NEW YORK (GenomeWeb News) – Orchid Cellmark today reported that its first-quarter revenues inched up around 1 percent, while its net loss jumped 67 percent.
The Princeton, NJ-based firm had total revenues of $14.1 million for the three-month period ended March 31, compared to $14 million in revenues for the first quarter of 2009.
The firm said that its UK revenues for the quarter rose 34 percent, primarily due to increased forensic testing sales, but that was largely offset by a drop of 25 percent in its US sales, which was caused by a decrease in paternity and forensic testing revenue.
Orchid Cellmark's service revenues accounted for nearly all of its total sales, with only $14,000 last quarter coming from other revenues, compared with $121,000 in the same period the year before.

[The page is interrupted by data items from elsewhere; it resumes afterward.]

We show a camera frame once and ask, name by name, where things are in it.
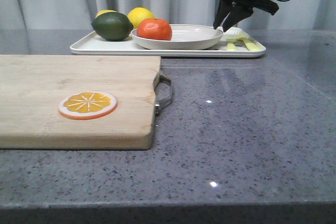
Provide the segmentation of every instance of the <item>lime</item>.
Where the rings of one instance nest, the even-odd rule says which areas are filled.
[[[103,13],[91,24],[96,33],[106,40],[123,40],[133,29],[127,16],[118,12]]]
[[[141,21],[146,18],[155,18],[154,14],[144,7],[134,8],[128,13],[127,17],[132,22],[134,28],[137,28]]]
[[[115,11],[114,10],[100,10],[99,12],[97,12],[96,18],[103,13],[109,13],[109,12],[115,12]]]

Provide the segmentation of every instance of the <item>white tray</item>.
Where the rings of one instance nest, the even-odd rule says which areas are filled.
[[[256,58],[263,55],[266,47],[253,38],[250,38],[250,40],[260,47],[259,51],[249,51],[243,44],[236,44],[237,51],[228,51],[225,39],[205,50],[149,50],[136,44],[131,37],[123,41],[107,41],[93,31],[72,44],[70,50],[76,55],[153,55],[203,58]]]

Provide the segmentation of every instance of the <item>cutting board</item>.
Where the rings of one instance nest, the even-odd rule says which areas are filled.
[[[161,58],[156,56],[0,55],[0,148],[146,150],[153,137]],[[110,114],[73,120],[65,97],[104,91]]]

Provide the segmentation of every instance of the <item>metal handle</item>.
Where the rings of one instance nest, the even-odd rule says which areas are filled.
[[[163,73],[160,73],[159,82],[162,82],[170,86],[170,93],[166,98],[162,98],[158,100],[155,104],[155,114],[159,114],[165,107],[172,103],[173,100],[173,88],[172,88],[172,81],[165,76]]]

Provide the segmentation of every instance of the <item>orange slice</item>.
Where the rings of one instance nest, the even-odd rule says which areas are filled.
[[[117,107],[116,98],[102,91],[86,91],[63,99],[58,112],[69,119],[88,120],[100,118]]]

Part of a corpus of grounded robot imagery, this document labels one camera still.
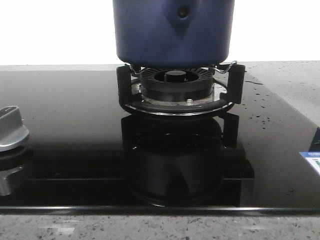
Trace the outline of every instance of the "label sticker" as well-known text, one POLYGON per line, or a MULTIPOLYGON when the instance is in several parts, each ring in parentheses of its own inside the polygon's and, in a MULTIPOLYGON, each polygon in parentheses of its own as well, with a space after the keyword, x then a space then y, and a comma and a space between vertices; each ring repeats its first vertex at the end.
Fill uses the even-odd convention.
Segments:
POLYGON ((320 174, 320 151, 302 151, 300 154, 320 174))

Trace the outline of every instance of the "black glass cooktop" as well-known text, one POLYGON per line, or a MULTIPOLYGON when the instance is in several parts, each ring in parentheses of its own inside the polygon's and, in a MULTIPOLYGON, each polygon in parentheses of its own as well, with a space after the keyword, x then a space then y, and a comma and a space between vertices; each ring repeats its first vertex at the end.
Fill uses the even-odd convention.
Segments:
POLYGON ((320 130, 249 73, 217 116, 133 116, 116 68, 0 72, 6 106, 30 138, 0 153, 0 213, 319 213, 320 130))

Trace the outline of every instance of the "white wall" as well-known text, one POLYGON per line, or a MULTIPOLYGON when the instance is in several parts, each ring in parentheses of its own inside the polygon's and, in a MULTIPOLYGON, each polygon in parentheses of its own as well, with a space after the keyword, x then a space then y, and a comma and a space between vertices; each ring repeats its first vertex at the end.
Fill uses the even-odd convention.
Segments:
MULTIPOLYGON (((319 12, 320 0, 236 0, 228 60, 320 60, 319 12)), ((0 65, 119 62, 112 0, 0 0, 0 65)))

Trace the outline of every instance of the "blue pot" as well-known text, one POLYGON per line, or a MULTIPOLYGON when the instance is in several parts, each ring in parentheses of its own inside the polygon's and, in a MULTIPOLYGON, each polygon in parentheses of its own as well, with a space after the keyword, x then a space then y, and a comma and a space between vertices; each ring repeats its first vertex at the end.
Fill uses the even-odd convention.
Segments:
POLYGON ((195 68, 229 54, 235 0, 113 0, 117 56, 140 67, 195 68))

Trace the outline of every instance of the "speckled countertop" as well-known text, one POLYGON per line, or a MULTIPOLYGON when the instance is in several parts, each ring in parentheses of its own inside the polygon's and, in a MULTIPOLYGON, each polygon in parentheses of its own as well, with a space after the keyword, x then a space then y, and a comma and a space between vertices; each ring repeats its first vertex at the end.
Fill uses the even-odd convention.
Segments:
MULTIPOLYGON (((248 74, 320 126, 320 61, 245 62, 248 74)), ((0 66, 0 71, 103 70, 105 65, 0 66)), ((0 240, 320 239, 319 217, 0 215, 0 240)))

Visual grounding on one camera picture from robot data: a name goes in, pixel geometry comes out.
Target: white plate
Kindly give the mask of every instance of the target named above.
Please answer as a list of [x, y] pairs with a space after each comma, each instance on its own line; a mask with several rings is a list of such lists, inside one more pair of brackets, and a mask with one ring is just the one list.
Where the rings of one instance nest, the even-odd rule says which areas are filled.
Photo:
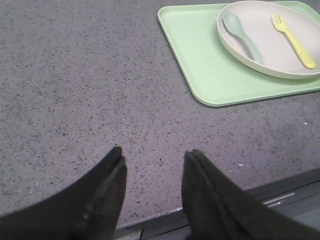
[[[260, 50], [264, 64], [250, 59], [244, 44], [226, 30], [222, 20], [225, 12], [234, 12], [239, 17], [244, 32]], [[287, 37], [274, 28], [274, 14], [284, 17], [291, 32], [316, 62], [317, 66], [314, 69], [304, 67]], [[286, 79], [320, 75], [320, 25], [288, 7], [257, 0], [231, 3], [220, 12], [217, 31], [223, 45], [236, 59], [261, 73]]]

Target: spoon
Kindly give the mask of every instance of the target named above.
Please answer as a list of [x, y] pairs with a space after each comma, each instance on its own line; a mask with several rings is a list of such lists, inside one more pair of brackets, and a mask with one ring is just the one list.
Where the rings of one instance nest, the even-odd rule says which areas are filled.
[[241, 22], [236, 14], [231, 11], [227, 11], [222, 17], [225, 28], [229, 33], [241, 39], [248, 48], [252, 59], [259, 64], [264, 64], [264, 59], [254, 42], [244, 32]]

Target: green tray
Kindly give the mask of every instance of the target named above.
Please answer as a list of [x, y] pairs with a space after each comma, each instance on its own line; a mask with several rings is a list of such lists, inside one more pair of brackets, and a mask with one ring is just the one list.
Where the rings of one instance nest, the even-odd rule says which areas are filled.
[[[320, 15], [299, 1], [274, 3], [320, 23]], [[217, 18], [224, 4], [166, 6], [158, 19], [192, 94], [201, 103], [220, 107], [320, 90], [320, 76], [283, 79], [255, 71], [222, 45]]]

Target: plastic utensil
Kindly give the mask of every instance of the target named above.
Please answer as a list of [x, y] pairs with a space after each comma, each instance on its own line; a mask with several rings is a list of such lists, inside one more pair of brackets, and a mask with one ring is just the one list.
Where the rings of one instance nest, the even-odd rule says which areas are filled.
[[293, 33], [289, 30], [286, 25], [284, 18], [280, 14], [275, 14], [272, 16], [272, 22], [276, 30], [284, 33], [289, 41], [291, 42], [296, 54], [300, 58], [303, 65], [308, 69], [314, 69], [317, 64], [310, 56], [308, 51], [304, 48], [304, 46], [297, 40], [297, 38], [293, 35]]
[[248, 37], [248, 35], [244, 32], [238, 16], [234, 12], [228, 11], [223, 15], [222, 19], [223, 19], [223, 24], [225, 28], [228, 30], [228, 32], [238, 37], [245, 43], [248, 50], [250, 51], [252, 59], [259, 64], [264, 64], [264, 59], [259, 49], [254, 44], [254, 42], [250, 39], [250, 37]]

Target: fork
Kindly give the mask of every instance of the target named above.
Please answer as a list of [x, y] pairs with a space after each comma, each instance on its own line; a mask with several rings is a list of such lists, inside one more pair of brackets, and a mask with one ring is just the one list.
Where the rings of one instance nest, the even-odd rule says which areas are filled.
[[312, 59], [308, 51], [304, 48], [304, 46], [289, 30], [288, 26], [284, 21], [284, 18], [280, 14], [275, 14], [272, 16], [272, 22], [276, 30], [284, 33], [287, 36], [303, 65], [308, 69], [314, 69], [317, 64]]

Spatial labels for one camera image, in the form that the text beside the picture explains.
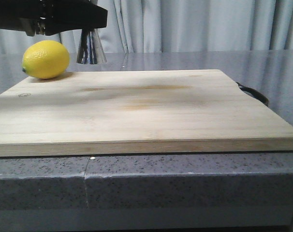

"In the US we are seeing the impact of government budgetary constraints forcing the states to either not process forensic samples or request price discounts from suppliers or both," Orchid Cellmark President and CEO Thomas Bologna said in a statement. "However, we believe the end result will be an ever increasing backlog of DNA samples, which simply put, will have to be processed."
Orchid Cellmark's net loss for the quarter swelled 67 percent to $2 million, or $.07 per share, compared to $1.2 million, or $.04 per share, for the first quarter of 2009.
Its R&D expenses more than doubled to $397,000 from $159,000, while its SG&A dipped 2 percent to around $5.1 million from $5.2 million. The firm also reported restructuring charges of $444,000 for Q1 2010.
The company had $8.3 million in cash and cash equivalents and $11.6 million in marketable securities at the end of the quarter.